» **Exercise prompt**: Copy down the listing below exactly, please, including every line.

^^^^^^^^

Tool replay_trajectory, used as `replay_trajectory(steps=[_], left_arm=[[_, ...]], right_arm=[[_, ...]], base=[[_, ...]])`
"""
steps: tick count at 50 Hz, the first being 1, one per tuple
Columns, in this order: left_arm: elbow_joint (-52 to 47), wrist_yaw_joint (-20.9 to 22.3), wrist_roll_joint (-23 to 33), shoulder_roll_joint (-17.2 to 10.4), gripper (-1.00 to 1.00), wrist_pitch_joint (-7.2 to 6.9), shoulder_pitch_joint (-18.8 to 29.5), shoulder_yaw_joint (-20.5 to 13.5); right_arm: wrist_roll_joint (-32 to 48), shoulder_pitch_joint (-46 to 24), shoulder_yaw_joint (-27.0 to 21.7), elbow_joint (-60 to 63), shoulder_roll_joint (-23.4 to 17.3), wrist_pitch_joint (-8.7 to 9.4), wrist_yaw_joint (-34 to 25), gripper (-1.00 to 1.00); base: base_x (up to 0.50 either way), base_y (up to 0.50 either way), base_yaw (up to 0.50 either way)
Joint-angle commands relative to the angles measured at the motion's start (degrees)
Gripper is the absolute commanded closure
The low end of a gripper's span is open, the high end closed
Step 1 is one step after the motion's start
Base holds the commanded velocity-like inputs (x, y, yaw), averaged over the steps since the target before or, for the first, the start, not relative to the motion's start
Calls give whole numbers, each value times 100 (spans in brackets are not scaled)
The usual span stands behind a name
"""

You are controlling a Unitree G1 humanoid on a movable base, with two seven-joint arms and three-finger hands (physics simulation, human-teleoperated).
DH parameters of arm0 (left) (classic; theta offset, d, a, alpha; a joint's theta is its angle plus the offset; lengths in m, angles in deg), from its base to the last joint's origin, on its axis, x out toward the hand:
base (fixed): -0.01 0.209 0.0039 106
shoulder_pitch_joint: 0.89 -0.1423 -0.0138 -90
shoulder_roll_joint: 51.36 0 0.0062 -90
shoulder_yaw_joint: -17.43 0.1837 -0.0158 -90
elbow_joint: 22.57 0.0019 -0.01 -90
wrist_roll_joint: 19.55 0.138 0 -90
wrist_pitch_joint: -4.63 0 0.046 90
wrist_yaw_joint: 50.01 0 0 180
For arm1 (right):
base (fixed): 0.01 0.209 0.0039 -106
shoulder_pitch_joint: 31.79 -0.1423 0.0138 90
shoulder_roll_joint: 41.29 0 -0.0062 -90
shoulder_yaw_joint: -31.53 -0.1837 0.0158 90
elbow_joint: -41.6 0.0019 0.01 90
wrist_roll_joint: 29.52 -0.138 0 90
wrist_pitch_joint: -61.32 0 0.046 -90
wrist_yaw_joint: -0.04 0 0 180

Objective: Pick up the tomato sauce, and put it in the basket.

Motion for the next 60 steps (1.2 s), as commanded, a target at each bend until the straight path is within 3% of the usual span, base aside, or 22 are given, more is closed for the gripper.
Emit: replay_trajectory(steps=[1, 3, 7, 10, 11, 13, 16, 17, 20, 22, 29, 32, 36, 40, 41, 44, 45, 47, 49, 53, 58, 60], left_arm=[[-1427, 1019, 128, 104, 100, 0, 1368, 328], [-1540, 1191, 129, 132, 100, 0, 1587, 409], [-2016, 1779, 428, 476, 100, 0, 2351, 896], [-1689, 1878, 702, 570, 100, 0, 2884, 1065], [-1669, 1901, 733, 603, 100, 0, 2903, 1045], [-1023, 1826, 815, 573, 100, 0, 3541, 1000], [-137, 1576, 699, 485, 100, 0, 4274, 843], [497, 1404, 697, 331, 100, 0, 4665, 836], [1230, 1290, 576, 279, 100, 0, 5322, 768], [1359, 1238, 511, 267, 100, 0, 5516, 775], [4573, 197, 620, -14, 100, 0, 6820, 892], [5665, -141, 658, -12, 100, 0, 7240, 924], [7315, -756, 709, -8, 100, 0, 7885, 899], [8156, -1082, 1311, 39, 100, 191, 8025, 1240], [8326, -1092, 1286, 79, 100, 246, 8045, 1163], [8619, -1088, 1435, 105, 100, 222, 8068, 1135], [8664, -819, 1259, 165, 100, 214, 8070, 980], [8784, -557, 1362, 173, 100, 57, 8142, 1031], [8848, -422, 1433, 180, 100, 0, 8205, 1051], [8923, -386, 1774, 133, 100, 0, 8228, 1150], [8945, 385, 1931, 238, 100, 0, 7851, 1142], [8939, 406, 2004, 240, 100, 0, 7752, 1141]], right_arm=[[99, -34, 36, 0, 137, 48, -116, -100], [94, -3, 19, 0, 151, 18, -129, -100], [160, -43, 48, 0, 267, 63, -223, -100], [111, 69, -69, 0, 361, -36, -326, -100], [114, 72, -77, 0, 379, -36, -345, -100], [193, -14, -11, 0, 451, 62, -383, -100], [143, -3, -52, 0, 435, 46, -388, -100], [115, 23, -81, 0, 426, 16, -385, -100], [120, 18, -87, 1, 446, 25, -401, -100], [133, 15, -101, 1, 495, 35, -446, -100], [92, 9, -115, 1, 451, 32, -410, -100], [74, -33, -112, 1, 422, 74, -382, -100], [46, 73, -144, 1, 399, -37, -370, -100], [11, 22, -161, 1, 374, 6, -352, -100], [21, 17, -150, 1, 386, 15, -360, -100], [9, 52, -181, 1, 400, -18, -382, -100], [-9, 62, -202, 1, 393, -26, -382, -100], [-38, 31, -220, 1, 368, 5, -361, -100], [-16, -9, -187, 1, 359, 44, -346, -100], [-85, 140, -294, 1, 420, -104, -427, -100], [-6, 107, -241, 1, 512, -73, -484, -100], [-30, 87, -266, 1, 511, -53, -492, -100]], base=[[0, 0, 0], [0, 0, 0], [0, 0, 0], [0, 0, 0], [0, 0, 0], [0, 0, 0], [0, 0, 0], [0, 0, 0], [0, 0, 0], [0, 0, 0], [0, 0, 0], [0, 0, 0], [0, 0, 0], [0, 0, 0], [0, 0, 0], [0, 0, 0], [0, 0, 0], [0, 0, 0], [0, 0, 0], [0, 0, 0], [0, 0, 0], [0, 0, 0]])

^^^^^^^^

» **Task answer**:
Tool replay_trajectory, used as `replay_trajectory(steps=[_], left_arm=[[_, ...]], right_arm=[[_, ...]], base=[[_, ...]])`
"""
steps: tick count at 50 Hz, the first being 1, one per tuple
Columns, in this order: left_arm: elbow_joint (-52 to 47), wrist_yaw_joint (-20.9 to 22.3), wrist_roll_joint (-23 to 33), shoulder_roll_joint (-17.2 to 10.4), gripper (-1.00 to 1.00), wrist_pitch_joint (-7.2 to 6.9), shoulder_pitch_joint (-18.8 to 29.5), shoulder_yaw_joint (-20.5 to 13.5); right_arm: wrist_roll_joint (-32 to 48), shoulder_pitch_joint (-46 to 24), shoulder_yaw_joint (-27.0 to 21.7), elbow_joint (-60 to 63), shoulder_roll_joint (-23.4 to 17.3), wrist_pitch_joint (-8.7 to 9.4), wrist_yaw_joint (-34 to 25), gripper (-1.00 to 1.00); base: base_x (up to 0.50 either way), base_y (up to 0.50 either way), base_yaw (up to 0.50 either way)
Joint-angle commands relative to the angles measured at the motion's start (degrees)
Gripper is the absolute commanded closure
The low end of a gripper's span is open, the high end closed
Step 1 is one step after the motion's start
Base holds the commanded velocity-like inputs (x, y, yaw), averaged over the steps since the target before or, for the first, the start, not relative to the motion's start
Calls give whole numbers, each value times 100 (spans in brackets are not scaled)
The usual span stands behind a name
"""

You are controlling a Unitree G1 humanoid on a movable base, with two seven-joint arms and three-finger hands (physics simulation, human-teleoperated).
DH parameters of arm0 (left) (classic; theta offset, d, a, alpha; a joint's theta is its angle plus the offset; lengths in m, angles in deg), from its base to the last joint's origin, on its axis, x out toward the hand:
base (fixed): -0.01 0.209 0.0039 106
shoulder_pitch_joint: 0.89 -0.1423 -0.0138 -90
shoulder_roll_joint: 51.36 0 0.0062 -90
shoulder_yaw_joint: -17.43 0.1837 -0.0158 -90
elbow_joint: 22.57 0.0019 -0.01 -90
wrist_roll_joint: 19.55 0.138 0 -90
wrist_pitch_joint: -4.63 0 0.046 90
wrist_yaw_joint: 50.01 0 0 180
For arm1 (right):
base (fixed): 0.01 0.209 0.0039 -106
shoulder_pitch_joint: 31.79 -0.1423 0.0138 90
shoulder_roll_joint: 41.29 0 -0.0062 -90
shoulder_yaw_joint: -31.53 -0.1837 0.0158 90
elbow_joint: -41.6 0.0019 0.01 90
wrist_roll_joint: 29.52 -0.138 0 90
wrist_pitch_joint: -61.32 0 0.046 -90
wrist_yaw_joint: -0.04 0 0 180

Objective: Pick up the tomato sauce, and put it in the basket.

Motion for the next 60 steps (1.2 s), as commanded, a target at each bend until the straight path is within 3% of the usual span, base aside, or 22 are given, more is closed for the gripper.
Emit: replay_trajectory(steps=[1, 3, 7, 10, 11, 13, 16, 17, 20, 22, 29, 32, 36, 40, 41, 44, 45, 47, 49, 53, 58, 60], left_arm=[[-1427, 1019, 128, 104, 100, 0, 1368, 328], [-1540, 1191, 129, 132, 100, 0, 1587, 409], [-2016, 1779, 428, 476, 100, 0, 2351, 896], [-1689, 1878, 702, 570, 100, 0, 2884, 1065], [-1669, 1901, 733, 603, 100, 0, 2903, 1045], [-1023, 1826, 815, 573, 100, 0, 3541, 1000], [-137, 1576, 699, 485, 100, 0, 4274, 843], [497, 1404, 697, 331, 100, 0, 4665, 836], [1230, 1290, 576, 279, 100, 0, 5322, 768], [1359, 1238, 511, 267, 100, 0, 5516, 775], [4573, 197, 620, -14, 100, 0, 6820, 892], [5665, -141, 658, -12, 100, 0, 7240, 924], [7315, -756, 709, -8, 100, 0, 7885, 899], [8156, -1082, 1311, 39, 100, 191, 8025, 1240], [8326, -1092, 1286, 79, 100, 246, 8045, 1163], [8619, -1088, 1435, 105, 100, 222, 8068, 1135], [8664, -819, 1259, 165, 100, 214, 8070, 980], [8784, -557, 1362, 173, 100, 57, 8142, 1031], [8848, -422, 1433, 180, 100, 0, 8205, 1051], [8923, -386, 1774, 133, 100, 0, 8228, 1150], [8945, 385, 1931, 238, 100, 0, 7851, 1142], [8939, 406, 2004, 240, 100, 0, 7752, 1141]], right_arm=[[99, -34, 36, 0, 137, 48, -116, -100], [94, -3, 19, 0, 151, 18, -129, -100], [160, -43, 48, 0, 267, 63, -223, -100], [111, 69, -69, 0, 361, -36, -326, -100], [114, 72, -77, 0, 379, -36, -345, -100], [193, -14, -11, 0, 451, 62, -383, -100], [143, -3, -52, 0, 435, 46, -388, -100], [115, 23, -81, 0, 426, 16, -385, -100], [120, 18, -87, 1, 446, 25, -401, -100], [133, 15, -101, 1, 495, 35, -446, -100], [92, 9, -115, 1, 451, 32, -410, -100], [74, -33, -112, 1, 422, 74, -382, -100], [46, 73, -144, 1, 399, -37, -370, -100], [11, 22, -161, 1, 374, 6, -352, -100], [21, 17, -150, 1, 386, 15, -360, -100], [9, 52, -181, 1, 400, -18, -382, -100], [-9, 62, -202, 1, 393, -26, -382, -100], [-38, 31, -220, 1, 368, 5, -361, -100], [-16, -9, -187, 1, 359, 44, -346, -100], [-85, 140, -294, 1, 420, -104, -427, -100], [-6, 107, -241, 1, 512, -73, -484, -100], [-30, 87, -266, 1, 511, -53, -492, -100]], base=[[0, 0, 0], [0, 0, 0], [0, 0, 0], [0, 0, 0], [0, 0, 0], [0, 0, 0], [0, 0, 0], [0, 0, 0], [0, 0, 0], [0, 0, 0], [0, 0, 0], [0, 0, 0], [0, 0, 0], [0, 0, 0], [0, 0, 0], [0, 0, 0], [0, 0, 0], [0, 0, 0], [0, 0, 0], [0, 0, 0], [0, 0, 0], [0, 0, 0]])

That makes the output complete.